### Exercise
Read the listing below and tally the lines that contain "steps"; the reply is that tally only.

### Supplied records
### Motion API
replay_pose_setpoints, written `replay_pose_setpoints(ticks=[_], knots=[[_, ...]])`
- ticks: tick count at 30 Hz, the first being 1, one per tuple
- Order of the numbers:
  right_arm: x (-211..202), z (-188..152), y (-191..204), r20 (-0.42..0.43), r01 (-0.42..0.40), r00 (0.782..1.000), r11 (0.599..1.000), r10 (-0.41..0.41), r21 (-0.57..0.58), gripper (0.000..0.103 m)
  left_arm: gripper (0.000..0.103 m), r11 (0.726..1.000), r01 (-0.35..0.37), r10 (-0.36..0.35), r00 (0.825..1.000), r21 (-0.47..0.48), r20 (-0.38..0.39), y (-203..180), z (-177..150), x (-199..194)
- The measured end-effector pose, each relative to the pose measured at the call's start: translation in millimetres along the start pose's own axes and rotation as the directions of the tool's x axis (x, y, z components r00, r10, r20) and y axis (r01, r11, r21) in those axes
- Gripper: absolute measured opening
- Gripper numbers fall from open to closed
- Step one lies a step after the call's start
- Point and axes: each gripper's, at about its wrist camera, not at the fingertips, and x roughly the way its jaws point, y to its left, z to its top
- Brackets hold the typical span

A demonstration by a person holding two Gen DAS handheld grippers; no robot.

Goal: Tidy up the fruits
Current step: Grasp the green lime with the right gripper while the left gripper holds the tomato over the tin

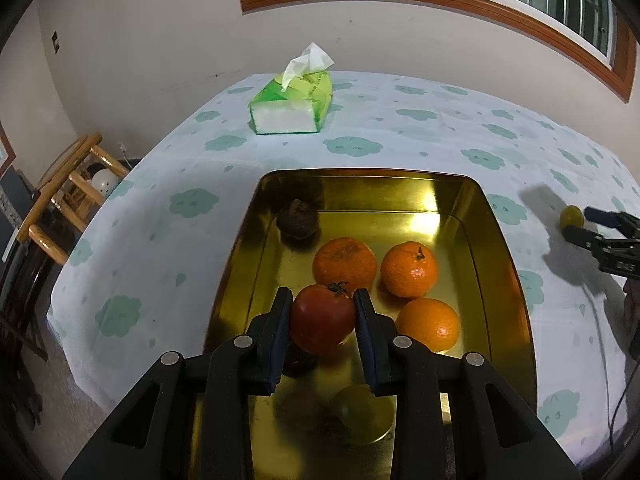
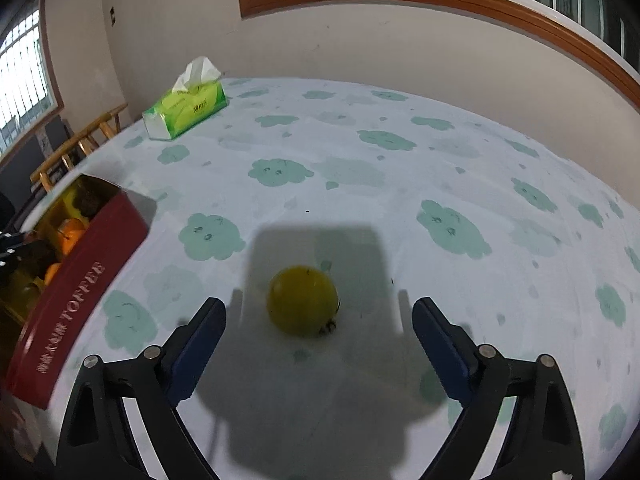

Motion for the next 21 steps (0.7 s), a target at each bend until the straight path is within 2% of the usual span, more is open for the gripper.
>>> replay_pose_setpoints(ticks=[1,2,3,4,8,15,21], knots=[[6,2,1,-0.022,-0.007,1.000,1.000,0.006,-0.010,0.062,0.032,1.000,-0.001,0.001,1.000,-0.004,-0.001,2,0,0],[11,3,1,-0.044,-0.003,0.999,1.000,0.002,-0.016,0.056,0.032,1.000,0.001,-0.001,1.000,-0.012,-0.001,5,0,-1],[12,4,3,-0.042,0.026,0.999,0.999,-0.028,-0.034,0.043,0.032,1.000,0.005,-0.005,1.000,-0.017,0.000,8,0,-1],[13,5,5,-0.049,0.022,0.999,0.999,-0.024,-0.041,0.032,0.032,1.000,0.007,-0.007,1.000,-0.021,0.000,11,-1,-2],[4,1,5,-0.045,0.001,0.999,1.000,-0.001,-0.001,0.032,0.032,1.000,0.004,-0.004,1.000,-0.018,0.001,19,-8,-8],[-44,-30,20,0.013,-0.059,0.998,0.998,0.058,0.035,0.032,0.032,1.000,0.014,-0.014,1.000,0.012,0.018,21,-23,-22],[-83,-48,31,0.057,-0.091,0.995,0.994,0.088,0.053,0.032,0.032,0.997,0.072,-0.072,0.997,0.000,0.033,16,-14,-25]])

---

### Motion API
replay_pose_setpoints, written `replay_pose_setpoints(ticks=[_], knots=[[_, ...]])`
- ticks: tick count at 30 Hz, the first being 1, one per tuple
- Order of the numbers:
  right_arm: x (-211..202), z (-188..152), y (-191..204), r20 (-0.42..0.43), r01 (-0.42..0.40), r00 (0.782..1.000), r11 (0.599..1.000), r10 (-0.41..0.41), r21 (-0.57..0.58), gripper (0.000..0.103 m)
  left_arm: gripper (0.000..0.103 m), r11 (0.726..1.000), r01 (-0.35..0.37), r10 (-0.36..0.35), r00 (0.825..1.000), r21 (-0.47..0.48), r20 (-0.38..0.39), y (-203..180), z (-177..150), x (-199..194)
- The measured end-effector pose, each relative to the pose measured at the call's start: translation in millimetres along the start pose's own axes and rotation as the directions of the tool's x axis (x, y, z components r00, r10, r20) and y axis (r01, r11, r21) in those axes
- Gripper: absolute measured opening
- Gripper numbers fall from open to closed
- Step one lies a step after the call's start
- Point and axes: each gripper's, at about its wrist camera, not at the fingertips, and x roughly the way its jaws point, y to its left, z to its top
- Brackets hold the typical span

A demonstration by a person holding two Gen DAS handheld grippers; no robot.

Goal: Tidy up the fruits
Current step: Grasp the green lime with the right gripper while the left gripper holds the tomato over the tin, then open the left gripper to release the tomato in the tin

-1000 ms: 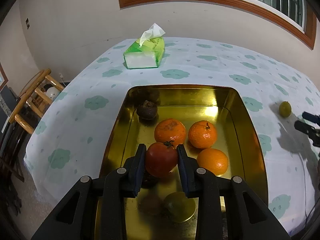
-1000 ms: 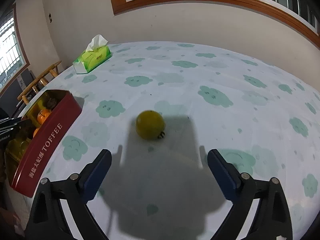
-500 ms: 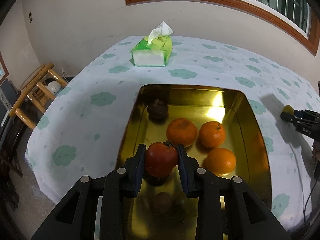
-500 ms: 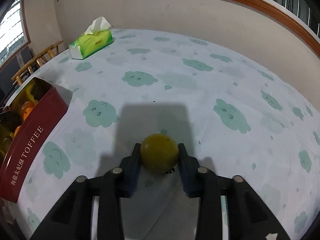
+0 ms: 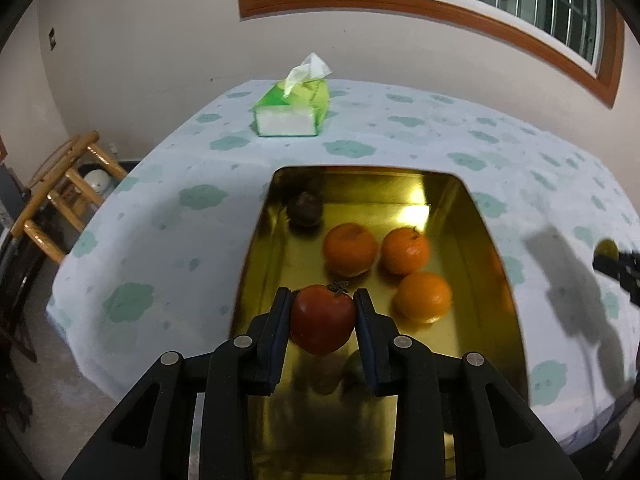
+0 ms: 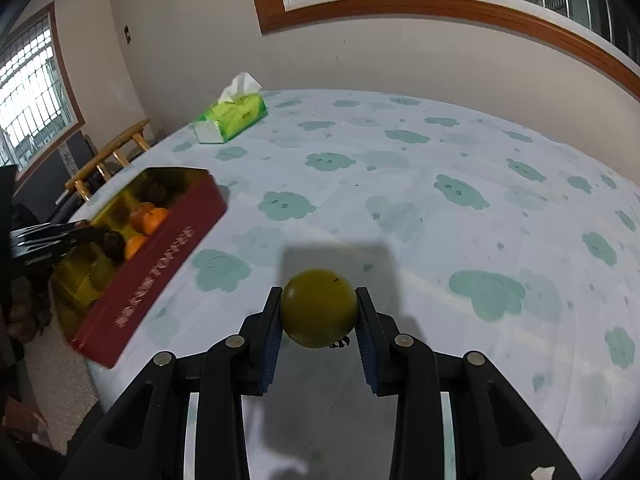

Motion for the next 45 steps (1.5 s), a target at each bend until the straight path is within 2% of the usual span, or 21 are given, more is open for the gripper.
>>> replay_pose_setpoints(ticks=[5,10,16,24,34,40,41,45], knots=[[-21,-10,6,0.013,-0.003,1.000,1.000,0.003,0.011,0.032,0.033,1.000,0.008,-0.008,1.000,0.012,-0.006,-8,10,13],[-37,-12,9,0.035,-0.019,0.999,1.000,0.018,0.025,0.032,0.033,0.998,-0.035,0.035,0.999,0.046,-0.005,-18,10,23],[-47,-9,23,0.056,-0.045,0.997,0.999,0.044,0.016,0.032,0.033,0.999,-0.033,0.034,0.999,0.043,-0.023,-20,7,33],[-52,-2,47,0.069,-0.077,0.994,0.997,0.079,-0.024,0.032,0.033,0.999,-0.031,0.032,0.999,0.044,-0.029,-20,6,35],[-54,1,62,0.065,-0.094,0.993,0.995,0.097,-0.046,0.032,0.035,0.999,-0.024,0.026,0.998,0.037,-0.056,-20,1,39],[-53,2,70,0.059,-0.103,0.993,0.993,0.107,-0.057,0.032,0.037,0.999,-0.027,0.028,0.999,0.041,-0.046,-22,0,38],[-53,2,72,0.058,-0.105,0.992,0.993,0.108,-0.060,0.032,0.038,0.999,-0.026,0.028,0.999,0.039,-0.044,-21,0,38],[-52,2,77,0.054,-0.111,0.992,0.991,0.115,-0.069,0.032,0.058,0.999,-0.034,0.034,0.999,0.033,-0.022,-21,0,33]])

### Response to this exercise
2